Replication
Implemented · some Plannedmarekvs replicates by pushing, not by quorum. A write commits locally, acks the client, and is then fanned out to the nodes that own its partition and to the nodes that have subscribed to it. There is no coordinator on the data path and no synchronous cross-node round-trip. Divergence — from a dropped push, a ring overrun, or a transient membership disagreement — is healed by anti-entropy within the staleness bound.

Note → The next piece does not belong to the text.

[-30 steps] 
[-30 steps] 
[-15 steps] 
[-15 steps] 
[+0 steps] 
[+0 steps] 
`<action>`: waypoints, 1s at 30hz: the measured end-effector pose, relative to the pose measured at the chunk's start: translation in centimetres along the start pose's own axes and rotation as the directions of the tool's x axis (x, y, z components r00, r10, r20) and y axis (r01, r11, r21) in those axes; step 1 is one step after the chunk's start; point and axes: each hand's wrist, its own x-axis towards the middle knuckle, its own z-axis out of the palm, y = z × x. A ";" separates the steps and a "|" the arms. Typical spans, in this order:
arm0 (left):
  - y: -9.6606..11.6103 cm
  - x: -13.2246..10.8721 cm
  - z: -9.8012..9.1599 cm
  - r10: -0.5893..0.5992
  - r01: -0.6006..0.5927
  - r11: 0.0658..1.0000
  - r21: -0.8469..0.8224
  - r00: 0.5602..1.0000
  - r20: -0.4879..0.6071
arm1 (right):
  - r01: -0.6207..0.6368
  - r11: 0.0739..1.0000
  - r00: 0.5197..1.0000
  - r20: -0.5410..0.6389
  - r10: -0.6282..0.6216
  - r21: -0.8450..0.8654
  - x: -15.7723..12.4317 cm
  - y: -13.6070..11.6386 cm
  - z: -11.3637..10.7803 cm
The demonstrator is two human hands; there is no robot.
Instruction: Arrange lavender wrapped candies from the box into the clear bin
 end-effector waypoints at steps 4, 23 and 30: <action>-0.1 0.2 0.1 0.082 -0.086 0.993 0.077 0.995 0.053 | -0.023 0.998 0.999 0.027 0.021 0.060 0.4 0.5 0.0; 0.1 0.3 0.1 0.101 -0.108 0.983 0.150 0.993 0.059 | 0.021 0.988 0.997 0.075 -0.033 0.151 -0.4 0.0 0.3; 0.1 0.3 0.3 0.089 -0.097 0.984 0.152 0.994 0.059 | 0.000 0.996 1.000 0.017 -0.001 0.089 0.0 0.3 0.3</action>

This page covers placement, the write and read paths, interest subscriptions, the wire format, and the transport. Every tunable named here lives in the single-source-of-truth defaults table.
#Topology
Keys hash into P = 4096 fixed partitions (the unit of placement — see the
data model). Each partition has three replica
roles:
| Role | Meaning |
|---|---|
Home replicas H(p) | The N nodes durably responsible for partition p. Permanent until placement changes. |
Primary home H1(p) | The highest-scoring alive home. Coordinates interest fan-out and serves fetches — not a consistency primary; any node accepts writes. |
| Interest replicas | Nodes caching keys they read on demand. Lease-based, evictable, never a source for anti-entropy. |
Home replicas are chosen by HRW (highest-random-weight, a.k.a. rendezvous) hashing, not a token ring:
score(node, pid) = xxh3_64(node_id_bytes ‖ pid_le_bytes)
owners(pid) = top-N alive nodes by score, states ∈ {Active, Leaving}
H1(pid) = highest-score owner with state == Active
N is set by MAREKVS_REPLICAS_N (default 3) and must match cluster-wide.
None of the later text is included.